§ **What to work on**: Every line of the entries below that includes "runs" belongs in the answer, copied as written.

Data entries
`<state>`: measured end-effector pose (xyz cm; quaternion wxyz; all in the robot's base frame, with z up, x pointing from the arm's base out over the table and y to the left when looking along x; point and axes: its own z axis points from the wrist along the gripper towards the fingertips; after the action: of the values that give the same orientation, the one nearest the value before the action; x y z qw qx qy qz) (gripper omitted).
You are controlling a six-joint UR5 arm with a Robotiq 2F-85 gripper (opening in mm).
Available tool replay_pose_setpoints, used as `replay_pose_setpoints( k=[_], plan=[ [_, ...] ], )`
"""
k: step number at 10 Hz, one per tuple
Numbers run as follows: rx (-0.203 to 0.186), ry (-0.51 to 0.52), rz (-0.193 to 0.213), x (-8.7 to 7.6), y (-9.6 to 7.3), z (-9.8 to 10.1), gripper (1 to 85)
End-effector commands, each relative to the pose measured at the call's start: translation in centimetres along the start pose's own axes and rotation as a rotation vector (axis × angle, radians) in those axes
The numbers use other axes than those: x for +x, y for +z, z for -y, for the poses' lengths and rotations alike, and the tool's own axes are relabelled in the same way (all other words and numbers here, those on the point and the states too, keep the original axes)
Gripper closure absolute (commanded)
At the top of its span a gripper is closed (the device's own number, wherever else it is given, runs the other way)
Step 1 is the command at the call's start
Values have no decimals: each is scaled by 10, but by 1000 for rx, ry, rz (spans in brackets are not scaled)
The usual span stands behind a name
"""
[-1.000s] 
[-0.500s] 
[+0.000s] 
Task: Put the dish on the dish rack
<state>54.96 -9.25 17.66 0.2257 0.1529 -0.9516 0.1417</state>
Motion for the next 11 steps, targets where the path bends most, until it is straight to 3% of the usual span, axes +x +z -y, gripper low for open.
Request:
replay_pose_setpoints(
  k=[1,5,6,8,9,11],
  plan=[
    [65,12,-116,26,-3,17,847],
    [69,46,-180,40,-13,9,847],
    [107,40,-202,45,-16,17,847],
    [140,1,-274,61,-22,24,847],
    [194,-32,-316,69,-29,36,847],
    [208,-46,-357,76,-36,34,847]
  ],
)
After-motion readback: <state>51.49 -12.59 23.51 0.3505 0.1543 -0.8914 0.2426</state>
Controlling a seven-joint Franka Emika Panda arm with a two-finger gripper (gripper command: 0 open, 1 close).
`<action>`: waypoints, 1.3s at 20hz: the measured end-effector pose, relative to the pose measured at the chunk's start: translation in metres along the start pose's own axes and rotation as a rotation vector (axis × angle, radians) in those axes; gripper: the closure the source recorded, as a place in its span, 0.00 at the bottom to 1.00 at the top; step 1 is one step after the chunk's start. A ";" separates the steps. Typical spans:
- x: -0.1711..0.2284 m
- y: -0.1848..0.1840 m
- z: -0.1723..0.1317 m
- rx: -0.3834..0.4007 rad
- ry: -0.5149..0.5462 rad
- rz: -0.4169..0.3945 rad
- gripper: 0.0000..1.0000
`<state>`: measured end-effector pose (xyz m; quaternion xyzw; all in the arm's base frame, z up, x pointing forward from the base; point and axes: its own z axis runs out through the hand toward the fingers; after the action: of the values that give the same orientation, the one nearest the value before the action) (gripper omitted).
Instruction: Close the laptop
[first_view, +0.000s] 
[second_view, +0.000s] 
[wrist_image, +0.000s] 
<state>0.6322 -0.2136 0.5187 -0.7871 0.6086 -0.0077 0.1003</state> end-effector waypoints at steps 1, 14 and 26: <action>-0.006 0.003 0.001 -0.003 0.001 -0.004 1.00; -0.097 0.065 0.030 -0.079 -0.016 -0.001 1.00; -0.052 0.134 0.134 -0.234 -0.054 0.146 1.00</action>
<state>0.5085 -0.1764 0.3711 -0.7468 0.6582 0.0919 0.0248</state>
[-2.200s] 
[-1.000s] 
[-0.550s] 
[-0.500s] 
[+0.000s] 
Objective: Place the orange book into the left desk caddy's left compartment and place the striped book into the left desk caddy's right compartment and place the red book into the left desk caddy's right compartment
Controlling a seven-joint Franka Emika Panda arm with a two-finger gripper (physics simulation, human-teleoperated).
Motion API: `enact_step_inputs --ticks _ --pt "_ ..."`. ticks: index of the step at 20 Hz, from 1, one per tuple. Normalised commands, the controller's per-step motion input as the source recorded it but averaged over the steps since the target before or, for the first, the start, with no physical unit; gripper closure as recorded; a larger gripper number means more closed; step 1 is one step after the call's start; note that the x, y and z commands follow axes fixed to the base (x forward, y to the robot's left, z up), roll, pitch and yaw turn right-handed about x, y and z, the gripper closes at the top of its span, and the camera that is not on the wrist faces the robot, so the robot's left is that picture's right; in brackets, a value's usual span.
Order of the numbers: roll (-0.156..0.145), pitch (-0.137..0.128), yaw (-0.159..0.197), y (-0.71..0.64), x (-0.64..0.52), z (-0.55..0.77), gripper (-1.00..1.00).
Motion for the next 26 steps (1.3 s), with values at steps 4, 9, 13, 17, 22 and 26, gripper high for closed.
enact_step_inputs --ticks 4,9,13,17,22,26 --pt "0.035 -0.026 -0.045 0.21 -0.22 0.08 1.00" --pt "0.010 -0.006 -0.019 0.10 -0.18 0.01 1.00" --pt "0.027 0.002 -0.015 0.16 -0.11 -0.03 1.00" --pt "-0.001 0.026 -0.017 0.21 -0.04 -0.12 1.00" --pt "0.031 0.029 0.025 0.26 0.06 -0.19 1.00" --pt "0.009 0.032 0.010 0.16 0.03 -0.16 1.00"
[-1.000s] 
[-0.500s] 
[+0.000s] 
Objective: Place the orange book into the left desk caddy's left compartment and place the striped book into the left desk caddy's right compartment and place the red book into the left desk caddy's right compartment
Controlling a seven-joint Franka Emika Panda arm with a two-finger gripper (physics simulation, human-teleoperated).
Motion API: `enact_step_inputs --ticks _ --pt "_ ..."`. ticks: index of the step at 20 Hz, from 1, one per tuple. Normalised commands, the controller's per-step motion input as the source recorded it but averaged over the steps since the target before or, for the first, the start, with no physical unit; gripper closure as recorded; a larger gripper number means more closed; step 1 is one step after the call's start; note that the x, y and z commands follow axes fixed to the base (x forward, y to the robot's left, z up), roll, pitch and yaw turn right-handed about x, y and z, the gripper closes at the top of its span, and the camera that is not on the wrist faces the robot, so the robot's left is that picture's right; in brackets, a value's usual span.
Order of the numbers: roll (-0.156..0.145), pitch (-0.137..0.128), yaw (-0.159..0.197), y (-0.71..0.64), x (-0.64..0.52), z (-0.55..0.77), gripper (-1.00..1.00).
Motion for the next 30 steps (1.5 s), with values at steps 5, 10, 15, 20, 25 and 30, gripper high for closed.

§ **Exercise result**:
At the top of its span a gripper is closed (the device's own number, wherever else it is given, runs the other way)
`<state>`: measured end-effector pose (xyz m; quaternion xyzw; all in the arm's base frame, z up, x pointing forward from the base; point and axes: its own z axis runs out through the hand toward the fingers; after the action: of the values that give the same orientation, the one nearest the value before the action) (gripper omitted).

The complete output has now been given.